Elevated transforming growth factor-beta 1 (TGF-β1) levels in human fracture healing

Kambiz Sarahrudi a,, Anita Thomas b, Mehdi Mousavi c, Georg Kaiser a, Julia Köttstorfer a, Mathias Kecht a, S Hajdu a, S Aharinejad b
PMCID: PMC3135818  PMID: 21529804

Abstract

Introduction

Transforming growth factor-beta 1(TGF-β1) is a regulatory protein, involved in bone fracture healing. Circulating TGF-β1 levels have been reported to be a predictor of delayed bone healing and non-union, suggesting active relationship between tissue and circulating TGF-β1 in fracture healing. The purpose of this study was to analyse TGF-β1 local and serum concentrations in fracture healing to further contribute to the understanding of molecular regulation of fracture healing.

Patients and methods

Serum samples of 113 patients with long bone fractures were collected over a period of 6 months following a standardised time schedule. TGF-β1 serum concentrations were measured using ELISA. Patients were assigned to 2 groups: Group 1 contained 103 patients with physiological healing. Group 2 contained 10 patients with impaired healing. Patients in both groups were matched. One patient of the group 2 had to be excluded because of missing match partner.

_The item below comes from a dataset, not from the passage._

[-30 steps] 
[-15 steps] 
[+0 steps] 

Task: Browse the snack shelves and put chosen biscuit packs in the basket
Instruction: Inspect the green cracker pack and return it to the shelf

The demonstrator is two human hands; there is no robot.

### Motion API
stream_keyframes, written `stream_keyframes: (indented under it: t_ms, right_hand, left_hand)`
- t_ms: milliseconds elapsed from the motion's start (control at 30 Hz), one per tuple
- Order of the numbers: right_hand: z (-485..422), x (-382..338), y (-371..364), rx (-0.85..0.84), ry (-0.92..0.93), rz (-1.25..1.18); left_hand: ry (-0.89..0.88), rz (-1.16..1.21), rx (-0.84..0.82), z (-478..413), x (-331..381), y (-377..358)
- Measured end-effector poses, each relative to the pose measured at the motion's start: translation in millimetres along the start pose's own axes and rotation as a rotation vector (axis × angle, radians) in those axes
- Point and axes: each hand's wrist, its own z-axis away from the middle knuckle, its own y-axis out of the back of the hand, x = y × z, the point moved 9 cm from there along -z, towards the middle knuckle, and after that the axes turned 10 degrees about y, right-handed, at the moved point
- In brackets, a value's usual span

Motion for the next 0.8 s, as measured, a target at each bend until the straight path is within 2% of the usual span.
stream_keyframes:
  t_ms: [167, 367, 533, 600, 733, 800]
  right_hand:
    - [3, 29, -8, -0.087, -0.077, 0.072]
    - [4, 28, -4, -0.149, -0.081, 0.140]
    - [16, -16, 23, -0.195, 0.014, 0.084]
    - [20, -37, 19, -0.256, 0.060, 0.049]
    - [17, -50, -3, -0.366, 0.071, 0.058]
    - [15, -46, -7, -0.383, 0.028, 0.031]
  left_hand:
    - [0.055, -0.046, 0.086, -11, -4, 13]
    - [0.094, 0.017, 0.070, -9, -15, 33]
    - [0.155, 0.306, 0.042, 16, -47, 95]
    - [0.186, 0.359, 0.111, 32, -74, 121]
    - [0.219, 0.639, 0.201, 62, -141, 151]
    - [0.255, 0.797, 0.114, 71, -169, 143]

In addition, fracture haematoma from 11 patients of group 1 was obtained to analyse local TGF-β1 concentrations. 33 volunteers donated serum which served as control.

Results

TGF-β1 serum concentrations increased during the early healing period and were significantly higher in patients with physiological healing compared to controls (P = 0.04). Thereafter, it decreased continuously between weeks 2 and 8 and fell again after week 8. TGF-β1 serum concentrations in patients with physiological healing were significantly higher at week 24 compared to controls (P = 0.05). In non-unions, serum concentrations differed significantly from those of controls at week 6 (P = 0.01). No significant difference in between patients with physiological and impaired fracture healing was observed. Fracture haematoma contained significantly higher TGF-β1 concentrations than peripheral serum of the patients (P = 0.017).

Conclusion

Elevated levels of TGF-β1 in haematoma and in serum after bone fracture especially during the entire healing process indicate its importance for fracture healing.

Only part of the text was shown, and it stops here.